EfficientFormer

Transformer Vision Transformer Image Classification

class lucid.models.EfficientFormer(depths: list[int], embed_dims: int | None = None, in_channels: int = 3, num_classes: int = 1000, global_pool: bool = True, downsamples: list[bool] | None = None, num_vit: int = 0, mlp_ratios: float = 4.0, pool_size: int = 3, layer_scale_init_value: float = 1e-05, act_layer: type[~lucid.nn.module.Module] = <class 'lucid.nn.modules.activation.GELU'>, norm_layer: type[~lucid.nn.module.Module] = <class 'lucid.nn.modules.norm.BatchNorm2d'>, norm_layer_cl: type[~lucid.nn.module.Module] = <class 'lucid.nn.modules.norm.LayerNorm'>, drop_rate: float = 0.0, proj_drop_rate: float = 0.0, drop_path_rate: float = 0.0)

The EfficientFormer module implements a lightweight hybrid vision transformer architecture optimized for mobile and edge devices. It combines convolutional and transformer-based components in a streamlined hierarchical design to achieve high efficiency and competitive accuracy.

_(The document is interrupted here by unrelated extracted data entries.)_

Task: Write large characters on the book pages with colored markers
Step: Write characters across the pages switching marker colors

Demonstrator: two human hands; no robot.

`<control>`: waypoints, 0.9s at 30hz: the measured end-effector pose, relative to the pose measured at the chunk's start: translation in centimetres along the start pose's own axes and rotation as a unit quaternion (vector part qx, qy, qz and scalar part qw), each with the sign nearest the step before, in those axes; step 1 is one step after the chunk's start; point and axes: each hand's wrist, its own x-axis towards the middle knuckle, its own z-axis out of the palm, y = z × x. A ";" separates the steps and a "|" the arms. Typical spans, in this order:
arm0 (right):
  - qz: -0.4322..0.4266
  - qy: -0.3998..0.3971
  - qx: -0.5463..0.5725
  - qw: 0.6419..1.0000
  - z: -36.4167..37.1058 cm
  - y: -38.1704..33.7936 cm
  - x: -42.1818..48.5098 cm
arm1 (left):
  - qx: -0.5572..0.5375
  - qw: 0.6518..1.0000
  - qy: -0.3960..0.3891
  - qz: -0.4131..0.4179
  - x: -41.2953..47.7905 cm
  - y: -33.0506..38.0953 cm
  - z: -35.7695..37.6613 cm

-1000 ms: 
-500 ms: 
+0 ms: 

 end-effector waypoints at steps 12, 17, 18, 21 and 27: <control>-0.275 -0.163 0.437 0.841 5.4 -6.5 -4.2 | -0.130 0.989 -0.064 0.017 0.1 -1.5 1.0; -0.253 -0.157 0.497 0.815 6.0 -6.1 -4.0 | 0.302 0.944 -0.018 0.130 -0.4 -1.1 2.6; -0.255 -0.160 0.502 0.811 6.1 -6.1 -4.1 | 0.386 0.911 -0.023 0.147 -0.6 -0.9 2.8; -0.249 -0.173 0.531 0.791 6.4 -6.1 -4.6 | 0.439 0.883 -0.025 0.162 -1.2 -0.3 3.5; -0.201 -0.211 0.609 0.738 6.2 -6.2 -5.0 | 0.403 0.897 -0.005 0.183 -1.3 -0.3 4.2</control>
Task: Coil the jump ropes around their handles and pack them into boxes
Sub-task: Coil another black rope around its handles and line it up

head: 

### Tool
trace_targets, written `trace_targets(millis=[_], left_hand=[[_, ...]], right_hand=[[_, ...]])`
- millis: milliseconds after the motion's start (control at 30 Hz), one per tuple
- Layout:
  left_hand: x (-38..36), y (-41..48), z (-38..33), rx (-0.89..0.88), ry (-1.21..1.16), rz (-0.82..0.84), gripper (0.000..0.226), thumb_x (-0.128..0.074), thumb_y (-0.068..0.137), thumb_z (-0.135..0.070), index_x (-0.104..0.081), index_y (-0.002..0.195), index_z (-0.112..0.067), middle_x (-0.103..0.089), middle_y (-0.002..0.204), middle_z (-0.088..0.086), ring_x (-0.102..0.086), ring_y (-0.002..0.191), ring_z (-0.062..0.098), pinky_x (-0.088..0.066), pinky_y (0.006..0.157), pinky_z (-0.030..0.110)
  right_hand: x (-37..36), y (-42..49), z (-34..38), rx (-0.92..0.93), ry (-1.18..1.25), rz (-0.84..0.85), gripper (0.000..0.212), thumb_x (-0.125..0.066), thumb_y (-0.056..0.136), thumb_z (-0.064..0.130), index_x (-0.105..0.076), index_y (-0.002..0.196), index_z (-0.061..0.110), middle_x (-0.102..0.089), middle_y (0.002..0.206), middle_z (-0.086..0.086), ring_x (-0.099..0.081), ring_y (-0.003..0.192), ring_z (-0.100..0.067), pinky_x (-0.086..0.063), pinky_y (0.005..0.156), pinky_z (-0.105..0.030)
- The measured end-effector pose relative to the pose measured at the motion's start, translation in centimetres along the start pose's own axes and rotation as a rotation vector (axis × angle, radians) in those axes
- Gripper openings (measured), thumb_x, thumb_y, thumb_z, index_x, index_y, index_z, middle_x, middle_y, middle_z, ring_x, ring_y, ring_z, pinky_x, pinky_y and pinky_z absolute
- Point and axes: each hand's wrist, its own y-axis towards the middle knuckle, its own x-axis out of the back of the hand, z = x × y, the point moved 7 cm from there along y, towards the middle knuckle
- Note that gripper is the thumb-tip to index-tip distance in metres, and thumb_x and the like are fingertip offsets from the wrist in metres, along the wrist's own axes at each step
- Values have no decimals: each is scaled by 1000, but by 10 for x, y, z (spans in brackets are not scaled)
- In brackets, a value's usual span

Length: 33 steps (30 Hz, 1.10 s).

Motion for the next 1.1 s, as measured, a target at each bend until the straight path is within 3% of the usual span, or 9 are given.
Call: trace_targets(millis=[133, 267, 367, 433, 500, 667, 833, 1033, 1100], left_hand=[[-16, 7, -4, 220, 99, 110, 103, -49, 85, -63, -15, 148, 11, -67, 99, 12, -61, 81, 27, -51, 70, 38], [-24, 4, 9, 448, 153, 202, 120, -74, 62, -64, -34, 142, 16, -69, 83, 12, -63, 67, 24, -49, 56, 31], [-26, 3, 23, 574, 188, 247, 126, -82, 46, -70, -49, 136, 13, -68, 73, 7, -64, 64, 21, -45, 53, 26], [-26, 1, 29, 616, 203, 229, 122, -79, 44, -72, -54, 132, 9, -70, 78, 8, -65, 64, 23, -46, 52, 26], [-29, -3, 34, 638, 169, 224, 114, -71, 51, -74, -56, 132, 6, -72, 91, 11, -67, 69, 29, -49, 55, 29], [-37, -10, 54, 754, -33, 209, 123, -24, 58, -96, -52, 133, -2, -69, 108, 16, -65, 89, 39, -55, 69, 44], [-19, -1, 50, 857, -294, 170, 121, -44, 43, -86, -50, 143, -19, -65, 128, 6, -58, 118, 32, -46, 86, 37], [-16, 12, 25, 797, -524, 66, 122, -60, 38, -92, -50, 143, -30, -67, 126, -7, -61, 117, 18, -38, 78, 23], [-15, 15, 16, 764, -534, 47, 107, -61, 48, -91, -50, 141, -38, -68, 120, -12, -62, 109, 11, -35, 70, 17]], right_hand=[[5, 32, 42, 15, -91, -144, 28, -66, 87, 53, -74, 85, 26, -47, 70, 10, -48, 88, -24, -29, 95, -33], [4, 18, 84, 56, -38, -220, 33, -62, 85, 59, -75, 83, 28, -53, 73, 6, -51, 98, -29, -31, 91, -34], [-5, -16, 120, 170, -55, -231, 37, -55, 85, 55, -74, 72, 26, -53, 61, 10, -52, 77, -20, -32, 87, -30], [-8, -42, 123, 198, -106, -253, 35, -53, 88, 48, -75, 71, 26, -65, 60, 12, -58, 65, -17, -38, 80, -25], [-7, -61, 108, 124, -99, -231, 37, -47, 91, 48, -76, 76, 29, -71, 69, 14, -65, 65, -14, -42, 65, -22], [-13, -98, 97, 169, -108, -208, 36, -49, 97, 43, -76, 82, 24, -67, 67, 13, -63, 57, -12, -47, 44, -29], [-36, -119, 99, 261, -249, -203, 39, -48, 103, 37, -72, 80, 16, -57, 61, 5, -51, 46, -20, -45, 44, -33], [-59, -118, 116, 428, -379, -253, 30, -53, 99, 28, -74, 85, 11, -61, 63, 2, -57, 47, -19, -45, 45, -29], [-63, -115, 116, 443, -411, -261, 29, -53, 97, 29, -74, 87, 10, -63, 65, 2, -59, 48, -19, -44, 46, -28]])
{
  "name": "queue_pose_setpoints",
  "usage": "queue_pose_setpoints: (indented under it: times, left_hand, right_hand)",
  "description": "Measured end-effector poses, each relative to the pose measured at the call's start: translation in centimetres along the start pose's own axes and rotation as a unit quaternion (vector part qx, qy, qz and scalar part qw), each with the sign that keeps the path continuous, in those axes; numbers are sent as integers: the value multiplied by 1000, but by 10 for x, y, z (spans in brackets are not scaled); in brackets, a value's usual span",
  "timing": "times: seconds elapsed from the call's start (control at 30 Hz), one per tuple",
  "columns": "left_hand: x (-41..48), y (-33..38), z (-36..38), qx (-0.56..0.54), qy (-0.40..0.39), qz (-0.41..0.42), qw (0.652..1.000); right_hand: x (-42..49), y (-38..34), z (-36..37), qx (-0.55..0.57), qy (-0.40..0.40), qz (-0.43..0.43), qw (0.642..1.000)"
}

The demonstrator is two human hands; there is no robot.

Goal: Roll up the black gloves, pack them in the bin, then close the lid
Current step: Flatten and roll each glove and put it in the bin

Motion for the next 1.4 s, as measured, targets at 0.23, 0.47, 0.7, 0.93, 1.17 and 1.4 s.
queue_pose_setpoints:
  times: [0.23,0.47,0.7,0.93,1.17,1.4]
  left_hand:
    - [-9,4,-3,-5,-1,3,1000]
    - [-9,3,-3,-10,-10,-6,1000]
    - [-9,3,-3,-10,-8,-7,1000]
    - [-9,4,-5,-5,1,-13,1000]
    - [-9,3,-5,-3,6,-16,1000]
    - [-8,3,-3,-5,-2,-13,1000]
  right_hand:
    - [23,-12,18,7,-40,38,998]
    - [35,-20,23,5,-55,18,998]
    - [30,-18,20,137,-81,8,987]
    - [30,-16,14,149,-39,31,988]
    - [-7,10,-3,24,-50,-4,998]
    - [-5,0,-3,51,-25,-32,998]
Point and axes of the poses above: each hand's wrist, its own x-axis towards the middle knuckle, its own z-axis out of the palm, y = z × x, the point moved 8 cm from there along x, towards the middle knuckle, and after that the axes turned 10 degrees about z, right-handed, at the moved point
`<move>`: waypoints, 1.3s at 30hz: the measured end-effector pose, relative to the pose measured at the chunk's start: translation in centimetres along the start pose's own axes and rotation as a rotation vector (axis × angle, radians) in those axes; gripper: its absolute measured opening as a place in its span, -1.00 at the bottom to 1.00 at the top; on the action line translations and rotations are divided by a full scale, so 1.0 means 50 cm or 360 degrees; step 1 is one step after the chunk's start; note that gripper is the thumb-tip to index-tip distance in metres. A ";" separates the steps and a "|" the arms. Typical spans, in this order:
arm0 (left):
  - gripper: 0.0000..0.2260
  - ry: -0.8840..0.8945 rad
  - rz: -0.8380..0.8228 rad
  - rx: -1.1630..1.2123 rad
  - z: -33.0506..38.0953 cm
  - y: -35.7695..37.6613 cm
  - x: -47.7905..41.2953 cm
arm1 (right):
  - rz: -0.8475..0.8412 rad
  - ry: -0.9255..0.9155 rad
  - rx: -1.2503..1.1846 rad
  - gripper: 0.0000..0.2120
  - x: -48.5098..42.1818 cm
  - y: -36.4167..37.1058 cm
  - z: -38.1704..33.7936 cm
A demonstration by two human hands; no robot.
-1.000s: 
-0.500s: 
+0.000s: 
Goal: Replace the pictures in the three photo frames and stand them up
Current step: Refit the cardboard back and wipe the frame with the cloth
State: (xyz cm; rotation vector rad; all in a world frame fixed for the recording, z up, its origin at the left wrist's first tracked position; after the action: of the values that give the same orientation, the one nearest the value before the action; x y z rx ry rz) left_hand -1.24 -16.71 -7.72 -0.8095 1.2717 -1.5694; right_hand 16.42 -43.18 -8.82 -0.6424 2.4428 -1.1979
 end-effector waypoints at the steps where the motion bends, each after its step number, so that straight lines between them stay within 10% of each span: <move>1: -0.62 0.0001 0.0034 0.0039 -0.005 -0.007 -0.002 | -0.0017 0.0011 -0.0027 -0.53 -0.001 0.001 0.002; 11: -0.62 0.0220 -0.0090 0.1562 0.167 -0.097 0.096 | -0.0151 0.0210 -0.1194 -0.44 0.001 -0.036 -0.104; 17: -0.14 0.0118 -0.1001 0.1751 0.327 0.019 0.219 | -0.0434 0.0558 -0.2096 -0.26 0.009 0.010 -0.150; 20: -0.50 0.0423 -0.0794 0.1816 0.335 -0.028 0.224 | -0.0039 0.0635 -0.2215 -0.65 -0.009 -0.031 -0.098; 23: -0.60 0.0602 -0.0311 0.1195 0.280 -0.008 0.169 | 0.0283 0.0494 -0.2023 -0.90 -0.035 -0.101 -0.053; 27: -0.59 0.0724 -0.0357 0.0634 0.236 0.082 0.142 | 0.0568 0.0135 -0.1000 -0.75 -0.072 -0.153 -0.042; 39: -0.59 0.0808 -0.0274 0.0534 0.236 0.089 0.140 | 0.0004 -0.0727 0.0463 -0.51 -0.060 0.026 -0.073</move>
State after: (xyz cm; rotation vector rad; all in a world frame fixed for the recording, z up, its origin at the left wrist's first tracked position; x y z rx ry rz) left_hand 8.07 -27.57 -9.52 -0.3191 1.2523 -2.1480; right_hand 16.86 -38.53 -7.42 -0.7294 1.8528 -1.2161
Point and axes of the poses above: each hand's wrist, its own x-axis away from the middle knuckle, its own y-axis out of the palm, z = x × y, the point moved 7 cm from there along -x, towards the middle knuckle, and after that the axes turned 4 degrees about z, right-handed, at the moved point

EfficientFormer architecture

Class Signature

class EfficientFormer(nn.Module):
    def __init__(
        self,
        depths: list[int],
        embed_dims: int | None = None,
        in_channels: int = 3,
        num_classes: int = 1000,
        global_pool: bool = True,
        downsamples: list[bool] | None = None,
        num_vit: int = 0,
        mlp_ratios: float = 4.0,
        pool_size: int = 3,
        layer_scale_init_value: float = 1e-5,
        act_layer: type[nn.Module] = nn.GELU,
        norm_layer: type[nn.Module] = nn.BatchNorm2d,
        norm_layer_cl: type[nn.Module] = nn.LayerNorm,
        drop_rate: float = 0.0,
        proj_drop_rate: float = 0.0,
        drop_path_rate: float = 0.0,
    ) -> None

Parameters

  • depths (list[int]): Depth of each stage in the EfficientFormer hierarchy.

  • embed_dims (int | None, optional): Base embedding dimension. If None, it is derived from model size. Default is None.

  • in_channels (int, optional): Number of input image channels. Default is 3.

  • num_classes (int, optional): Number of classes for the classification head. Default is 1000.

  • global_pool (bool, optional): Whether to apply global average pooling before the classifier. Default is True.

  • downsamples (list[bool] | None, optional): Whether to downsample at each stage. If None, defaults to standard configuration.

  • num_vit (int, optional): Number of stages using transformer blocks. Remaining stages use convolutions. Default is 0.

  • mlp_ratios (float, optional): MLP expansion ratio in transformer blocks. Default is 4.0.

  • pool_size (int, optional): Kernel size for the pooling layer in convolution stages. Default is 3.

  • layer_scale_init_value (float, optional): Initial value for layer scale in transformer stages. Default is 1e-5.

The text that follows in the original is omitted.